Viam o sofrimento e este era o seu sofrimento. Observavam-no sem ser escutado e isso era toda a parte da sua vida em que não possuíram quem os ouvisse. Cabem tantas vidas em Jesus como cabem nas variáveis de fiéis, representadas pelos apóstolos. E os super-poderes eram um atrativo magnífico. Jesus Cristo é o golpe literário mais crível da Bíblia. E aqui começam as minhas especulações - nessas projeções de personalidade não se perde todo o conteúdo filosófico? Jesus sem ser Mandrake perde seu valor, suas palavras são despojadas do seu peso? Fora do contexto, as palavras dele são lixo?

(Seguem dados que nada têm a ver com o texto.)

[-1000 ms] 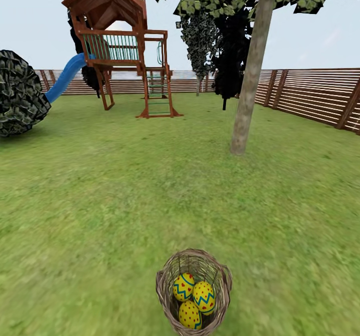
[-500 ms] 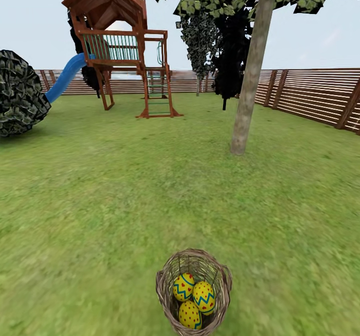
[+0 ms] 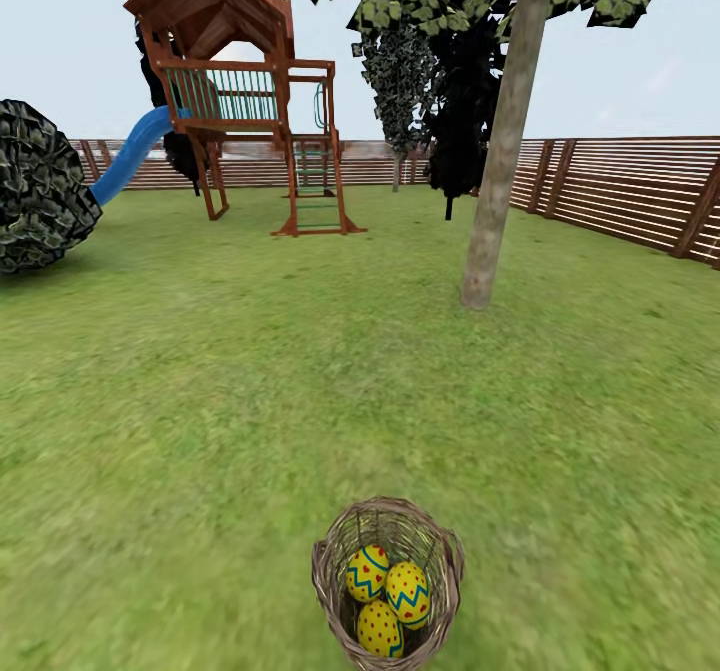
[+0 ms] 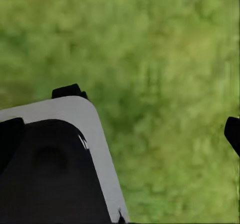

Quando pequeno, eu aprendi que devia escrever "deus" com letra maiúscula. Na terceira série, quando ainda usava o lápis em todo o caderno, Deus era um nome em azul de esferográfica, sublinhado. Também não se devia dizer nome de doença ruim em casa, e, por raízes que se parecem muito com a desses conceitos, não discutem seu Messias. Jesus foi colocado em uma estante como algo a ser observado - exatamente como as tábuas de Moisés, que, no mesmo filme citado, Jesus dizia para que não fossem guardadas, para que estivessem em cada um. Se as palavras de Jesus, estando na Reader s Digest e não na Bíblia são lixo, então não há razão para Igreja. Se o filho de Deus for só isso, impávido como Tupã, devemos temer - e não há a palavra "medo" no Evangelho. Se ele, enfim, for filho de José, do lado direito do peito, sem a necessidade dos efeitos especiais, há um mundo de mudanças a serem feitas, de coisas a serem abandonadas, a serem revistas. Porque podemos estar como aquela personagem de Cem Anos de Solidão, que pensava rezar para um santo e na verdade o fazia para alguns quilos de ouro, como ela mesma exclamou.
E assim como acontece com as crianças, que falam alguma verdade e são destroçadas por que erraram na conjugação de um verbo, ou porque alguns dias antes derrubaram um vaso, e ninguém nesse mundo diz coisa verídica se errou na vida, pelo que parece - alguém me vem e diz que, ora, como não! Há a palavra "medo" na Bíblia, e eu deveria ler mais para poder dizer e...não é esse o objetivo. Se questionar é um erro, que permaneçam os camelôs para sempre, naquele templo do qual Jesus os expulsa. Se não é um erro, olhe-se no espelho. Levanta-te e anda.